Moreover, I think I am more optimistic than Kaplan and LaChance about these shows. For every person who might watch them and think, “wow, this is a unique instance of miscarriage of justice” there must be several who walk away from it thinking “if this atrocity happened in a case that was highlighted by a podcast, imagine how many more people are languishing in prison for crimes they did not commit who haven’t been featured in podcasts yet.” I said as much in my commentary on the podcast and on the radio.

Happily, the high-profile success of the vanguard shows of this genre led to a whole slew of podcasts seeking justice for the wrongfully convicted. Just recently, the podcast Proof led to the exoneration of two men in Georgia. At the same time, a seemingly contradictory trend is visible: podcasts that reopen cold cases and present theories of the case can help revive interest in unsolved murders and sometimes put terrifyingly violent people behind bars, as well as highlight atrocious behavior that might or might not be criminally defined in an effort to get justice for the victims. I say “seemingly” because, in both cases, the underlying assumption seems to be: podcasters can grease and speed up the wheels of justice faster and better than, say, Innocence Project lawyers.

Why is that? Consider what might be the first example of this genre: Paradise Lost and Paradise Lost 2, the documentaries about the murders of three children in West Memphis, Arkansas, and the convictions of Damien Echols, Jesse Miskelley and Jason Baldwin. The documentaries evoked enormous interest in the cases, and with the weight of celebrities and advocates, within a few years, everyone who knew something about these cases became convinced that the three were wrongly convicted. This newly fueled interest led to some movement in the case, ending in a new trial for Echols and, eventually, in an Alford plea for all defendants that set them free. Shortly after the plea, understanding the power of media, Echols and his wife Lorri Davis produced a documentary of their own in 2012, which featured better forensics and more novel analyses of the evidence.

What happened with the West Memphis Three case is instructive. The media can bring to the public voices form the scene. Unbound by technicalities and rules of evidence and of legal ethics, they can reinterview witnesses, examine forensic evidence with improved technologies, and have candid conversations with legal actors (some of whom might be retired at that point.) They can tell a story in emotionally artful ways that can persuade the public that an injustice has been done. I’m beginning to think that the Innocence Project might want to invest a considerable part of its budget in podcasting.

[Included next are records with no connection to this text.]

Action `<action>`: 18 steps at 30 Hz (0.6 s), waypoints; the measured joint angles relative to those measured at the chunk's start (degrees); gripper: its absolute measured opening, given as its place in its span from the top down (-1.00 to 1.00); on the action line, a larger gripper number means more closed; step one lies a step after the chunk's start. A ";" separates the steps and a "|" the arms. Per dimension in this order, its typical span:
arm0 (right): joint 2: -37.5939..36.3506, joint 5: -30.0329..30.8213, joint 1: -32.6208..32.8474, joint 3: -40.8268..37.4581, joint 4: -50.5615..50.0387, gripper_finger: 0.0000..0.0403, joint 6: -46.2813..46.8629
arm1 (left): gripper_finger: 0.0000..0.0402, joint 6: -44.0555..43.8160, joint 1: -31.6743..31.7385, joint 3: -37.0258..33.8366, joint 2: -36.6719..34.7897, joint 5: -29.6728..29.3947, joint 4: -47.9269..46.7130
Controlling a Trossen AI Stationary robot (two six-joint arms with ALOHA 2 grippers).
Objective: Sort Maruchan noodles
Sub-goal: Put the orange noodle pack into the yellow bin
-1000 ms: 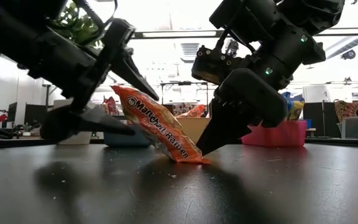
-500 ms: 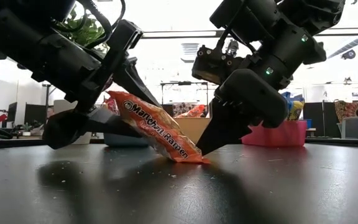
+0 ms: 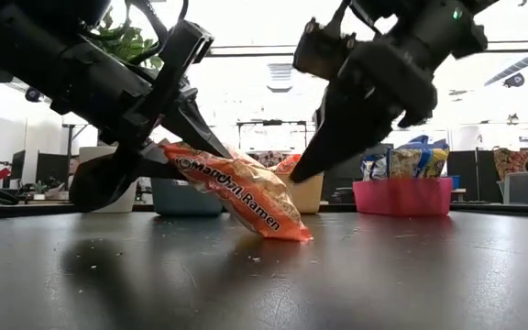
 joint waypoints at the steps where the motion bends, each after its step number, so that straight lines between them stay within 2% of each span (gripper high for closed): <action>1: -1.06 0.06 0.00 0.00 -1.12 0.61 -0.29 | 0.62 0.27 0.00 -0.02 -0.25 0.00 -0.01; 4: -4.09 1.67 -0.02 -0.01 -3.74 0.53 -1.64 | 0.62 2.06 0.00 -0.06 -0.95 0.00 -0.52; 10: -12.59 10.45 -0.02 -1.99 -9.00 0.45 -4.46 | 0.63 8.75 0.77 -0.07 -3.55 -0.30 -0.83; 18: -24.91 22.26 -0.40 -7.58 -5.44 0.48 -11.25 | 0.63 26.35 6.65 0.10 -9.81 -0.42 -1.39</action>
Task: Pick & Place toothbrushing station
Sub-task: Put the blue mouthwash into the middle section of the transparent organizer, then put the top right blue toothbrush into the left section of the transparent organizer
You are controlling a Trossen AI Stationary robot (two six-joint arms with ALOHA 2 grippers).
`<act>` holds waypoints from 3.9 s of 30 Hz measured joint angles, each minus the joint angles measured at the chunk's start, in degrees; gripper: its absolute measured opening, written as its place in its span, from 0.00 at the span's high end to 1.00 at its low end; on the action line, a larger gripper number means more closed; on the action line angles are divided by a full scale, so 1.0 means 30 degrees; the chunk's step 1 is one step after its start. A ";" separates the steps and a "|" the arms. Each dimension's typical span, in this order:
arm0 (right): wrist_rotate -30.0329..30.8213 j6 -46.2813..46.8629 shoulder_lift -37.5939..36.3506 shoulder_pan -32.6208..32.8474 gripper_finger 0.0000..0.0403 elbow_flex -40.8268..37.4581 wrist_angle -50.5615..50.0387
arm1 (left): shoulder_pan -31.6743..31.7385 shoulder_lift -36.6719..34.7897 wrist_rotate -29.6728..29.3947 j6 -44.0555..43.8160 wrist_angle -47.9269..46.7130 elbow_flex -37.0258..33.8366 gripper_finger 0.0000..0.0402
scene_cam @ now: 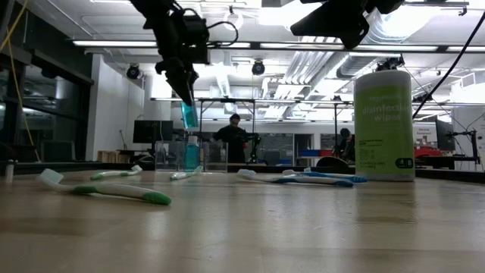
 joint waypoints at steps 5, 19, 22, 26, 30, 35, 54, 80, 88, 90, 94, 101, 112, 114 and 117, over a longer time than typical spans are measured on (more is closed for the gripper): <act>0.0000 0.0004 0.0000 -0.0007 0.44 0.0000 -0.0007 | 0.0746 0.0332 0.0134 0.0318 0.0347 0.0000 0.78; 0.0000 0.0006 0.0000 -0.0007 0.44 0.0000 -0.0051 | 0.1044 0.2222 -0.0016 0.0848 0.1597 -0.0058 0.78; 0.0000 0.0006 0.0000 0.0000 0.44 0.0000 -0.0073 | 0.1084 0.2156 0.0022 0.0976 0.1965 -0.0007 0.78; 0.0000 0.0006 0.0000 -0.0003 0.44 0.0000 -0.0092 | 0.1208 0.2164 0.0124 0.0831 0.1789 -0.0022 0.78; 0.0000 0.0006 0.0000 -0.0007 0.44 0.0000 -0.0095 | 0.1222 0.2164 0.0514 0.0816 0.1729 -0.0022 0.78; 0.0000 0.0013 0.0000 0.0000 0.44 0.0000 -0.0102 | 0.1220 0.2295 0.0646 0.0805 0.1752 -0.0022 0.78; -0.0510 0.0363 0.0000 0.0000 0.44 0.0000 -0.0140 | 0.1223 0.4561 -0.0486 -0.0094 0.1687 -0.0044 0.72; -0.0510 0.0509 0.0000 0.0000 0.44 0.0000 -0.0393 | 0.0494 0.4561 -0.0911 -0.0347 0.1869 -0.0041 0.71; -0.0512 0.0509 0.0000 0.0000 0.44 0.0000 -0.0406 | 0.0494 0.4561 -0.1599 -0.0612 0.1876 -0.0036 0.70; -0.0513 0.0509 0.0000 0.0000 0.44 0.0000 -0.0408 | 0.0483 0.4561 -0.1661 -0.0612 0.1876 -0.0036 0.69; -0.0510 0.0509 0.0000 0.0000 0.44 0.0000 -0.0408 | 0.0298 0.4561 -0.1720 -0.0326 0.1884 -0.0036 0.65; -0.0511 0.0509 0.0000 0.0000 0.44 0.0000 -0.0549 | -0.0138 0.4561 -0.1772 -0.0169 0.2009 -0.0036 0.62; -0.0517 0.0509 -0.0003 0.0000 0.44 0.0000 -0.0576 | -0.0351 0.4561 -0.1773 -0.0168 0.2483 -0.0036 0.62; -0.0636 0.0509 0.0000 0.0000 0.44 0.0000 -0.0572 | -0.0351 0.4532 -0.2082 -0.0168 0.2611 -0.0036 0.62; -0.0855 0.0511 0.0000 0.0000 0.44 0.0000 -0.0561 | -0.0381 0.4397 -0.2570 -0.0163 0.2781 -0.0031 0.62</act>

One argument against the use of podcasts in this way might be that they draw arbitrary, sporadic attention to certain cases at the expense of others. That is surely a problem. But isn’t sporadic, arbitrary attention that corrects injustice better than no attention at all?

The other challenge might be that the proliferation of these podcasts, with every fresh journalist or journalism aspirant hoping to be the one to stand on the courtroom stairs and celebrate, their impact will become marginally smaller, to the point that we will stop paying attention. I don’t think we’re at that inflection point yet. Moreover, the exoneration technologies (primarily the improvement and lower costs of DNA testing) are exposing more and more of these cases (there are also stark racial patterns) and I think we still need all the podcasts we can get.